Мильтон улыбнулся и тут же исчез, чтобы избежать возможных последствий своей откровенности.
Он ушел к себе, на другую сторону залитого цементом двора, который в Родезии называется «санитарной полосой» (the sanitary lane). Эта «полоса» отделяет белых хозяев от черных слуг.
Домашняя прислуга, наделенная прозвищами Сикспенс, Виски и другими в том же роде (настоящие имена трудно произносить, объясняют хозяева), живет в так называемых киасах; это нечто похожее на комнаты размером два на три метра, с двумя кирпичами, вынутыми у потолка для вентиляции.
От взора посторонних жители киасов защищены каменной стеной, у которой стоят бочки для мусора. Трудно представить себе, как живут в такой комнате: нары из цемента, велосипед, наполовину втащенный через всегда открытую дверь.
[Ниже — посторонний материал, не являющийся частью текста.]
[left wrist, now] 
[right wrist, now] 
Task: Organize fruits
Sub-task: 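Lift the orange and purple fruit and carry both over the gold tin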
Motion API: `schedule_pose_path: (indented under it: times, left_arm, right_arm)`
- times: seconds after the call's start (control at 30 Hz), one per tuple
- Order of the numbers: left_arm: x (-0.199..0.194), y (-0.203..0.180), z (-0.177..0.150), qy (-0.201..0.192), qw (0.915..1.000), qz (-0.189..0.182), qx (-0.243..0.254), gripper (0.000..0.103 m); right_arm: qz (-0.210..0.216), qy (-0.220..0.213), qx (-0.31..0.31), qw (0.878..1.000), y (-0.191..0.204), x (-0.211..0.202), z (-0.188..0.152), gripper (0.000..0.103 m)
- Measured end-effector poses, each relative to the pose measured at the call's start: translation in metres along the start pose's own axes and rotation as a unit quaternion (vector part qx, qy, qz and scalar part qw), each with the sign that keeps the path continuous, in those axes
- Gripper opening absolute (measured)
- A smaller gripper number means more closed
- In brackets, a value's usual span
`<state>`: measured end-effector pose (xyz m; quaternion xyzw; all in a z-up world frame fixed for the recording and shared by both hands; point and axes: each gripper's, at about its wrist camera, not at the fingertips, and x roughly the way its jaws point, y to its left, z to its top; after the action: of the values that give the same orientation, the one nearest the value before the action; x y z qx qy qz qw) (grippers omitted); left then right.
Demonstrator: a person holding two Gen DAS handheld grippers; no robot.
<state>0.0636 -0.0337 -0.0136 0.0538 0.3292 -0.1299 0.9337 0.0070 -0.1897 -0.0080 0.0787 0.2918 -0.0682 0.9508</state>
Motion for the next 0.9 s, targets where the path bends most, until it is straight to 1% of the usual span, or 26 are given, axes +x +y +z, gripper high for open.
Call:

Иностранцы, проезжающие по дороге, видят только живую изгородь из красного просвирняка и розового дерева, да виллу, а как живут слуги за каменной стеной — никого не интересует.
«Санитарная полоса» не может полностью защитить господ, поэтому время от времени производится врачебный осмотр всей прислуги. Если кто-либо болен бильгарцией, малярией или страдает глистами, его не трогают— это не опасно, а вот заболевшего туберкулезом или сифилисом немедленно изгоняют.
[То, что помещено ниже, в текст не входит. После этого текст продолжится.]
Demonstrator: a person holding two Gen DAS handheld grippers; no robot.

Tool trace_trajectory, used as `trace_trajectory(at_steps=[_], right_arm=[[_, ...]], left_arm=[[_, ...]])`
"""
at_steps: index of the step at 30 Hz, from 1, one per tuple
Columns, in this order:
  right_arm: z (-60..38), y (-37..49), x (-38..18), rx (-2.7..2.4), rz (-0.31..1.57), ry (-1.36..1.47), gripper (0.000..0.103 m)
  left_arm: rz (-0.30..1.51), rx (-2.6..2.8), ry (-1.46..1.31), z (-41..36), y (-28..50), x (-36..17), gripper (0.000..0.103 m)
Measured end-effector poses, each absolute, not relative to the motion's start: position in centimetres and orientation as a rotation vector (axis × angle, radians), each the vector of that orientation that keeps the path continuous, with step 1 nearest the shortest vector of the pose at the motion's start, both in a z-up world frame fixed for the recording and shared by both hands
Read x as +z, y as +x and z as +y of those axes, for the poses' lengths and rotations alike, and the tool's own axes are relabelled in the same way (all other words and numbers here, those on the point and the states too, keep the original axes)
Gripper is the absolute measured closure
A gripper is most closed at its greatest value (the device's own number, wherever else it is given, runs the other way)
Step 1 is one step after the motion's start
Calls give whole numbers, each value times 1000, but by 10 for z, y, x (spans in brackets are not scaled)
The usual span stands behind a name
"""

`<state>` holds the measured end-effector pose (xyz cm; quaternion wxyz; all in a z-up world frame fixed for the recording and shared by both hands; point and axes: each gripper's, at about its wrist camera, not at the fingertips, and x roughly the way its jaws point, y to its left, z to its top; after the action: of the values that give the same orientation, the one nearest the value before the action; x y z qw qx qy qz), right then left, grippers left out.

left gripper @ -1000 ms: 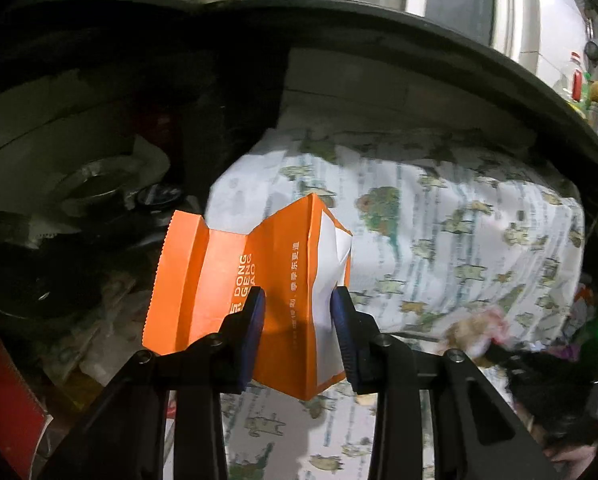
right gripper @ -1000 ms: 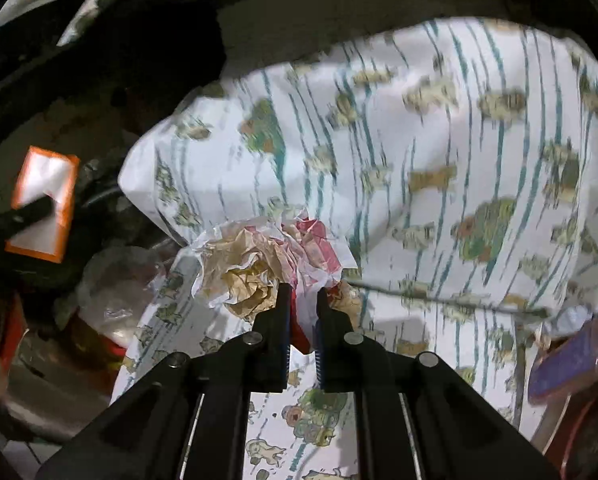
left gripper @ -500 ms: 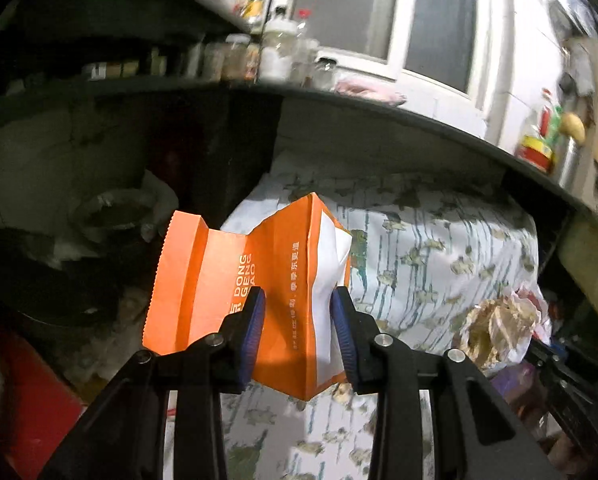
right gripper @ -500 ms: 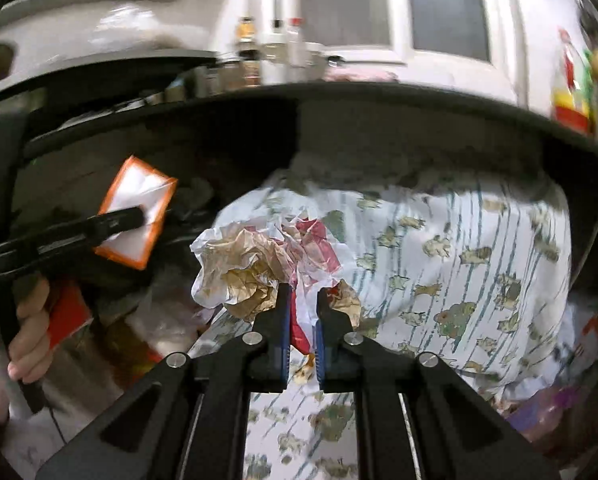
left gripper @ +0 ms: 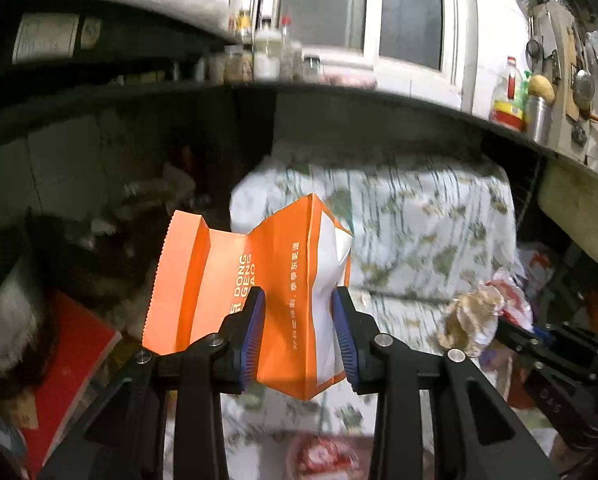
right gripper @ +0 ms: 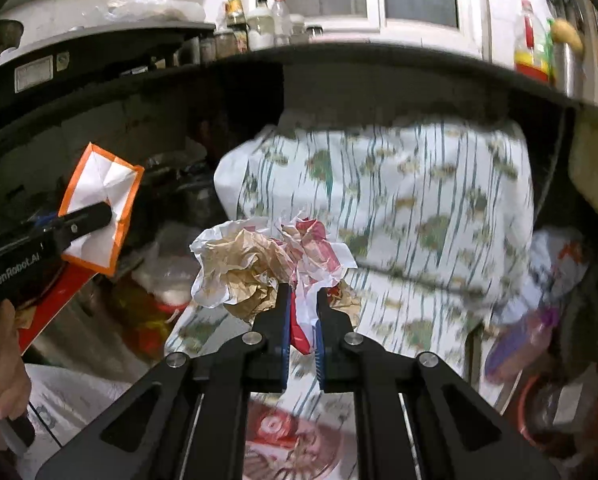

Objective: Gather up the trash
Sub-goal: 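Carry the orange bag and crumpled paper down over the pink basket, then open both grippers over the basket to drop the items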

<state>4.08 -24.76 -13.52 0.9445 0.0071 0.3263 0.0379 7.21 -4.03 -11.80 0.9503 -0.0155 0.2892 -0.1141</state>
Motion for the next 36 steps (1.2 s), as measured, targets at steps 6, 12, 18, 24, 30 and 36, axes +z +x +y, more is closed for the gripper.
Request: trace_trajectory(at_steps=[6,12,18,24,30,36], right_arm=[[-247,33,-172,82,722,3,94],[-258,44,-221,83,833,52,94],[-263,56,-268,99,983,83,94],[-261,54,-300,115,1082,70,94],[-261,58,-328,114,1163,86,93],[-264,62,-347,107,1233,94,93]], left_arm=[[609,-277,8,-53,66,-148,66],[758,-355,-57,-55,92,-200,66],[1072,-407,-111,-59,132,-262,66],[1120,-423,-46,-73,129,-291,66],[1249,-497,-131,-76,130,-327,66],[1342,-515,-124,-90,130,-356,66]])
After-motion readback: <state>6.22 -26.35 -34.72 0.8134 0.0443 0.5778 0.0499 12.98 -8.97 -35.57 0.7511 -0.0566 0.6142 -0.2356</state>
Когда небо чистое, вечера в Родезии мягкие, а вместе с облаками приходит тяжелый воздух и духота.
Прислуга и няньки соседей сидят прямо на траве по другую сторону дороги и, наверное, обсуждают капризы своих хозяев, передразнивая их жесты и голоса. Беспрерывным потоком льется мягкий говор шона: словно слышишь забавную историю, которой, кажется, не будет конца.
Мимо проходят и проезжают какие-то африканцы; те, у кого есть ботинки, — обычно в белых рубашках и черных брюках, а на босоногих — будничные рваные хаки. Никто не знает, куда они направляются. Джеймсон-авеню не ведет ни к одной из локаций.
Из леса доносятся звуки кларнета и барабана — там расположен европейский клуб «Олд Харарианс», похожий на все кафе, где можно выпить пива, посидеть за маленьким столиком и послушать рассказы. Вдали как вулкан возвышается гора Копьен. Слышен лай сторожевых собак.
С другой стороны доносятся смех, песни и звон гитары. Наш сосед включил на полную громкость радиоприемник, чтобы услышать результаты футбольного матча.
Наконец я не выдержал, отложил газету, вышел и неожиданно встретил своего соседа. Он смотрел в сторону мусорных бочек и киасов для прислуг.
— Готов пойти и перестрелять их всех, — сказал он, — я так взбешен…
— Но ведь всего восемь часов, — заметил я, — пусть и они повеселятся!
— Я думаю, если вызвать полицию, то она их всех засадит.
Он посмотрел на меня, стараясь разгадать мои мысли. Все еще были слышны звуки гитары, голоса стали более приглушенными. Что-то проговорила девушка.
— Тварь, — возмутился сосед.
— А может, это нянька?
— У них нет паспортов, они живут в локациях.
— До Харари далеко, два часа туда и обратно, и то если идти быстро.
— Послушайте только, как они смеются. Мы не потерпим разврата у себя во дворах; подумать только, они могут заразить наших детей!
— Может быть, они просто решили, что не стоит идти домой; ведь им надо в семь часов утра быть здесь опять, а путь дальний, по дороге на них могут напасть. Да они и проголодаются.